→ **WHAT IS BEING ASKED**
Find and copy each line of the data that includes "cookie".

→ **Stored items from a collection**
>>>>
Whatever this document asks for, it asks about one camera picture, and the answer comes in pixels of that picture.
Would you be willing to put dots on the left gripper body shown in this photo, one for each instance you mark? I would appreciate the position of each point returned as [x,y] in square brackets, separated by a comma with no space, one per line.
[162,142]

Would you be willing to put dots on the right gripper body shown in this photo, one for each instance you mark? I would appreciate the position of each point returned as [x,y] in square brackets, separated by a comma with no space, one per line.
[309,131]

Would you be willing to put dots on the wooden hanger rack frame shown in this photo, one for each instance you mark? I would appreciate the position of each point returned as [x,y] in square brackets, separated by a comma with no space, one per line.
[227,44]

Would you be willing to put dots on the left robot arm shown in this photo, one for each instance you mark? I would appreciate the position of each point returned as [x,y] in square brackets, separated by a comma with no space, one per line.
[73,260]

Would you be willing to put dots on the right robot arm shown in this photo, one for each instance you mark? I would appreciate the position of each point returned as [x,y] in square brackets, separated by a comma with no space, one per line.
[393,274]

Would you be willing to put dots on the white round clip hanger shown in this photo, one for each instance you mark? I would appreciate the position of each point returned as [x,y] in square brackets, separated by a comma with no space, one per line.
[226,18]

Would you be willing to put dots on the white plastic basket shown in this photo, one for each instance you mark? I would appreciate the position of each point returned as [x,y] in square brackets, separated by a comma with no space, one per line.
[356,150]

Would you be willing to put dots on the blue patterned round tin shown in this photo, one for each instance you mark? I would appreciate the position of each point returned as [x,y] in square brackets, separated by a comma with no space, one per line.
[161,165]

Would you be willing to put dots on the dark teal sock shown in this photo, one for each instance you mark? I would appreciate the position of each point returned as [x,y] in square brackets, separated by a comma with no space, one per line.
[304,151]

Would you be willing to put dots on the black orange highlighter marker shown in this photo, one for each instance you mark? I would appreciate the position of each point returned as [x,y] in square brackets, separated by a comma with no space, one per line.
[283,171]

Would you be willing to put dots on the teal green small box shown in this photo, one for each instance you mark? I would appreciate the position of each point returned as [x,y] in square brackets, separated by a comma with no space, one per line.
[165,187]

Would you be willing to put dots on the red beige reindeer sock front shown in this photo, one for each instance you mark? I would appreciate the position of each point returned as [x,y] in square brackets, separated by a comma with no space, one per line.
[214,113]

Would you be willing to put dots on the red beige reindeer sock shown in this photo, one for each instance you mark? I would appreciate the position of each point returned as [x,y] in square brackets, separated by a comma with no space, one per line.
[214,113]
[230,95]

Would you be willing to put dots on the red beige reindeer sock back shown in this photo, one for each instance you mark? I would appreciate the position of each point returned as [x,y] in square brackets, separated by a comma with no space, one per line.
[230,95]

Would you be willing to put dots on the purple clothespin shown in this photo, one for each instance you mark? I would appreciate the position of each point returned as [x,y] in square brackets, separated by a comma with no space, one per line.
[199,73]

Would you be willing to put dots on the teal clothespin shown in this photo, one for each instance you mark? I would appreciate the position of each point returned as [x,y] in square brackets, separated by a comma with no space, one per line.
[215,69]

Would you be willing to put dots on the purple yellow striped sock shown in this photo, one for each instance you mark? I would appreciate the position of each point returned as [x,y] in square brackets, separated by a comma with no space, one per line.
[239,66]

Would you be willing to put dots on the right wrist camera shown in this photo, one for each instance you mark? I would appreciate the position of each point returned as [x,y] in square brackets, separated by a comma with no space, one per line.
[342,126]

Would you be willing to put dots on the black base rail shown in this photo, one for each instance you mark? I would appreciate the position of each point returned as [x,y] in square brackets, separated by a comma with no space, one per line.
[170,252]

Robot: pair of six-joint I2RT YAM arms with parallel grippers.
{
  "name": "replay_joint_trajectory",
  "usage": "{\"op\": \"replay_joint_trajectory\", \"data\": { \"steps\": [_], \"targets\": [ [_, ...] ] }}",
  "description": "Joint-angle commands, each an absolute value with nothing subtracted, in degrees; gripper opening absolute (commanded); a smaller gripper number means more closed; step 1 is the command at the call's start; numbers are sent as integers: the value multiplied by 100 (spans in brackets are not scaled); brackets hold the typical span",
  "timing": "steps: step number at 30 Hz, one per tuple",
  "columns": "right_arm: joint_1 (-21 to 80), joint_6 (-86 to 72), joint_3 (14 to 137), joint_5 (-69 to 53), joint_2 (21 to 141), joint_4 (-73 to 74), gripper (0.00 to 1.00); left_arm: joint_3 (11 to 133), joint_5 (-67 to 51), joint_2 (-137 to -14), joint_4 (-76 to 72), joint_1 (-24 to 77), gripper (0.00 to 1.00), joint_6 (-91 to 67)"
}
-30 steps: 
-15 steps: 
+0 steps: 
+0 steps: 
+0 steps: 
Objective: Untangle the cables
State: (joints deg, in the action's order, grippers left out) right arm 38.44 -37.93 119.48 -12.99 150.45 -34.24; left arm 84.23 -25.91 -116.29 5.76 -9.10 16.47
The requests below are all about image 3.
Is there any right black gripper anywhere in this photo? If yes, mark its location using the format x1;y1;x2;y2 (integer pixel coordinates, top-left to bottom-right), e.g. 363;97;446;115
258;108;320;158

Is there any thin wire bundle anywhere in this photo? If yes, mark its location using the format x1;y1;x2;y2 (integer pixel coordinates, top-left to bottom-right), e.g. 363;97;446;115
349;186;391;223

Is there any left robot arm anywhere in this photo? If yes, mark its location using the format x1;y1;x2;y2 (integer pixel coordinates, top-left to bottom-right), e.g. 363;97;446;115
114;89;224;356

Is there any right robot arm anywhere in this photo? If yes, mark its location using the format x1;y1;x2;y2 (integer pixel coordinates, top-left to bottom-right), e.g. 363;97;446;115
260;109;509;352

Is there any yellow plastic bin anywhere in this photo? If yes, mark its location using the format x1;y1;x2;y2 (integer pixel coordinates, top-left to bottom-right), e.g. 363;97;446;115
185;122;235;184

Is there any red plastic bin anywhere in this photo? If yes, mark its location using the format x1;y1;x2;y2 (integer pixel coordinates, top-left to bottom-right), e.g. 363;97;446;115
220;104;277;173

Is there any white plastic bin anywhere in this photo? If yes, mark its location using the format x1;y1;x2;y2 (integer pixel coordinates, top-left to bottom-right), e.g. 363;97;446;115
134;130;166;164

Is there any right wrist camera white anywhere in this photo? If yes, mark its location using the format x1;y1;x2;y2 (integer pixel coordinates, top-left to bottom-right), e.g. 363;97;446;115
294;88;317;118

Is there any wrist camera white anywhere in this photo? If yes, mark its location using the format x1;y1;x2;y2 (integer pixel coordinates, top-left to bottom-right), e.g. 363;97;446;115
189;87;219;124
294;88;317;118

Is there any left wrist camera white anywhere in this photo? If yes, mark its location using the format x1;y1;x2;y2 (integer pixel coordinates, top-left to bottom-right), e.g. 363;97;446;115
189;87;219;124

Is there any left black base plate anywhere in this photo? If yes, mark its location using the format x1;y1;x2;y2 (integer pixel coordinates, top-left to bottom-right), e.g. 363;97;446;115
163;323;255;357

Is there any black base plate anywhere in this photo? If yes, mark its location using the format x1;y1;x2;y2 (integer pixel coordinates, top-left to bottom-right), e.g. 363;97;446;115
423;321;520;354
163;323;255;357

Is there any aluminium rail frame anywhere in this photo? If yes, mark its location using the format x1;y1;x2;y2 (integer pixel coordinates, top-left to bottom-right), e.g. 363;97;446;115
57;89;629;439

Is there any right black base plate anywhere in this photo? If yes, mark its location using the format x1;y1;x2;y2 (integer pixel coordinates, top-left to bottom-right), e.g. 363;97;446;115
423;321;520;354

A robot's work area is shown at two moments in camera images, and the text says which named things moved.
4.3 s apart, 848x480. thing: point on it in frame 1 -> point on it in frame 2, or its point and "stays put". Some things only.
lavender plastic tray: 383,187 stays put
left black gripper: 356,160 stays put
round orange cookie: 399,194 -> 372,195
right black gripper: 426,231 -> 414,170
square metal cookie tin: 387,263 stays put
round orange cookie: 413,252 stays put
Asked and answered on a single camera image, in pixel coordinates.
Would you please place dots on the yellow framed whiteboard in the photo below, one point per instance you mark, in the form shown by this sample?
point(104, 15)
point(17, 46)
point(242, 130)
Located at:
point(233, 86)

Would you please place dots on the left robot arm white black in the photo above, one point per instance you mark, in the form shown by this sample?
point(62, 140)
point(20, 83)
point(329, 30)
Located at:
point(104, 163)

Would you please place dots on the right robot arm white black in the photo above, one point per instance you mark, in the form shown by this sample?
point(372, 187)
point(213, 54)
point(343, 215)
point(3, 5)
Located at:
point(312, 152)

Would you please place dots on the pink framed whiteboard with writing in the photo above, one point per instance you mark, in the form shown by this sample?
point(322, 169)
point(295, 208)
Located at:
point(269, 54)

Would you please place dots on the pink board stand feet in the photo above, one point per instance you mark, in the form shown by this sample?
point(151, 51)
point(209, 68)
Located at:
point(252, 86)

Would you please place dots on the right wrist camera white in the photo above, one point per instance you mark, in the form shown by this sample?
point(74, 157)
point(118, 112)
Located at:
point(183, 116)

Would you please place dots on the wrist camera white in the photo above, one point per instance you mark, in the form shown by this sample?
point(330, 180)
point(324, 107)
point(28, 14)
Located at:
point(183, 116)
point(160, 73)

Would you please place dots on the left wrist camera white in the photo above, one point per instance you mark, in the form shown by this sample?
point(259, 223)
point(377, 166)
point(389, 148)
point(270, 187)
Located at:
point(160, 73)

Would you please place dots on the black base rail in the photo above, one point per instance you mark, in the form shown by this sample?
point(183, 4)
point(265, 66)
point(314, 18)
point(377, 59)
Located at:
<<<<
→ **EXERCISE RESPONSE**
round orange cookie: 399,194 -> 372,195
square metal cookie tin: 387,263 stays put
round orange cookie: 413,252 stays put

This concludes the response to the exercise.